MatrixAI / js-encryptedfs

Encrypted Filesystem for TypeScript/JavaScript Applications
https://polykey.com
Apache License 2.0
10 stars 3 forks source link

Preserving file metadata when persisting files #8

Closed MeanMangosteen closed 3 years ago

MeanMangosteen commented 5 years ago

Metadata information for a plaintext file is lost when you persist it. For example when you write a file, efs will zero pad the last block so that it is block aligned. When you decrypt the file, efs does not know whether the zero padding was part of the original file or added in by efs. Since the filesize is never stored, this information is lost. This leads to #7. Storing the metadata becomes even more important when efs starts to provide confidentiality of the metadata. We need some way of recovering the original metadata. This needs to be stored maybe in a header to ciphertext file. The exact format still needs to be decided. But I image this would be prepended to the plaintext before it is ciphered and then persisted.

MeanMangosteen commented 5 years ago

From the file stats shown here https://nodejs.org/api/fs.html#fs_class_fs_stats, while metadata is not encrypted, it looks like the integrity of all attributes is maintained when considering the encrypted file, except for file size.

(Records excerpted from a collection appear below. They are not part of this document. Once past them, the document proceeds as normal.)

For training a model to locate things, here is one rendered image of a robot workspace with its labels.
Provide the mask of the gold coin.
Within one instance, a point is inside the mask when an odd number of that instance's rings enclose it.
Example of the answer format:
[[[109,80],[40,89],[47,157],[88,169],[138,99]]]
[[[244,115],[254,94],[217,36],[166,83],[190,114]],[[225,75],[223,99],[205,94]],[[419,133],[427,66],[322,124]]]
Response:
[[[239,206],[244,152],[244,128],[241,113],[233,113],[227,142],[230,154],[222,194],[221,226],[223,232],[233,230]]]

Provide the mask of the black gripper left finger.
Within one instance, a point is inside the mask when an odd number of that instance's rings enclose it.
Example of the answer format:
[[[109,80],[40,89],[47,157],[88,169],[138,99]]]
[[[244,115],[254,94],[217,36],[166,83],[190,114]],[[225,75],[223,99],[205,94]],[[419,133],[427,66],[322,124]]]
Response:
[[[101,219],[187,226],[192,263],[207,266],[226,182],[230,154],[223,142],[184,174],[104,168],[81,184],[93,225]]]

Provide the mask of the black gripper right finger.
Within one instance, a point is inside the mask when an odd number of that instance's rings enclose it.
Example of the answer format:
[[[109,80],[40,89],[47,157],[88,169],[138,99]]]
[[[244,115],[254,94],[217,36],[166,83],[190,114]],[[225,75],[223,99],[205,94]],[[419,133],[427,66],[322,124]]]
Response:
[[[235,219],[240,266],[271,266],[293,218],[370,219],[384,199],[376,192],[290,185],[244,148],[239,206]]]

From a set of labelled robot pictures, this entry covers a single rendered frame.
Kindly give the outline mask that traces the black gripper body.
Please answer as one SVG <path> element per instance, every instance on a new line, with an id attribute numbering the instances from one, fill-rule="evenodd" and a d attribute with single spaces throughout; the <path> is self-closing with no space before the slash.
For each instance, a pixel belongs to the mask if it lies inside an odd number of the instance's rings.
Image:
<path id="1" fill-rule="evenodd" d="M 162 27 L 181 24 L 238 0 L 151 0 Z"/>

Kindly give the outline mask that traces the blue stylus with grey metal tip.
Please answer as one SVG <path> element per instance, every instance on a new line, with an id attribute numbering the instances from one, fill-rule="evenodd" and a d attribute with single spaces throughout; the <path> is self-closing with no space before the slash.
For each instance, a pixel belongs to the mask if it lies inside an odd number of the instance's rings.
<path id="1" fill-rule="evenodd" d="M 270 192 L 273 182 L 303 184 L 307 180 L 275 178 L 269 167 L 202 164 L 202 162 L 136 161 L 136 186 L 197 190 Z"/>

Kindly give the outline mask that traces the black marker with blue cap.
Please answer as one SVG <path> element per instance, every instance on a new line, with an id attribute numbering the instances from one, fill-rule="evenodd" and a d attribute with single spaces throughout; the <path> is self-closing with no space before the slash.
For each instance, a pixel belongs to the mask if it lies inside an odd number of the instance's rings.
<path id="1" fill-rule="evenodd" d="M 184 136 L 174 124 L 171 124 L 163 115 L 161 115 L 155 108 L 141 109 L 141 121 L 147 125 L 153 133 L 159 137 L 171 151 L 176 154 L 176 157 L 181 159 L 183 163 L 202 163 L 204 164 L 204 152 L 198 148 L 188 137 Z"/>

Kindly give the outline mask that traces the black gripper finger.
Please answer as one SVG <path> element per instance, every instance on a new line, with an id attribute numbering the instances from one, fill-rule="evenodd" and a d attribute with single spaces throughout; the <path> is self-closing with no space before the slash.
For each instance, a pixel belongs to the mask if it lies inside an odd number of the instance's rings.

MeanMangosteen commented 5 years ago

For now, perhaps the best way to go about it, is to store only the file size and worry about storing the other metadata when efs actually offers metadata confidentiality.

MeanMangosteen commented 5 years ago

Storing the filesize has been moved to a new issue #9 which will be attend to more immediately.

MeanMangosteen commented 5 years ago

I was writing the metadata, at the very beginning of each file. Like an ordinary data chunk, it would contain an IV followed by data encrypted using that IV. In this case, the data would be the filemetadata, like the filesize. I also designed so that the encrypted metadata need not be contained in a 'chunk'. The metadata in the header would only be the size of the metadata and the additional IV. The reason for this design was primarily based on conventions that metadata of files are often stored in a header for easy access.

However, since efs' was desgined with the idea that a small unit used in file operations is a chunk, the metadata header not being a chunksize causes special case handling in a lot of the code base. So it would be better just to make the encrypted header a chunksize even, though at moment most of it would be wasted space.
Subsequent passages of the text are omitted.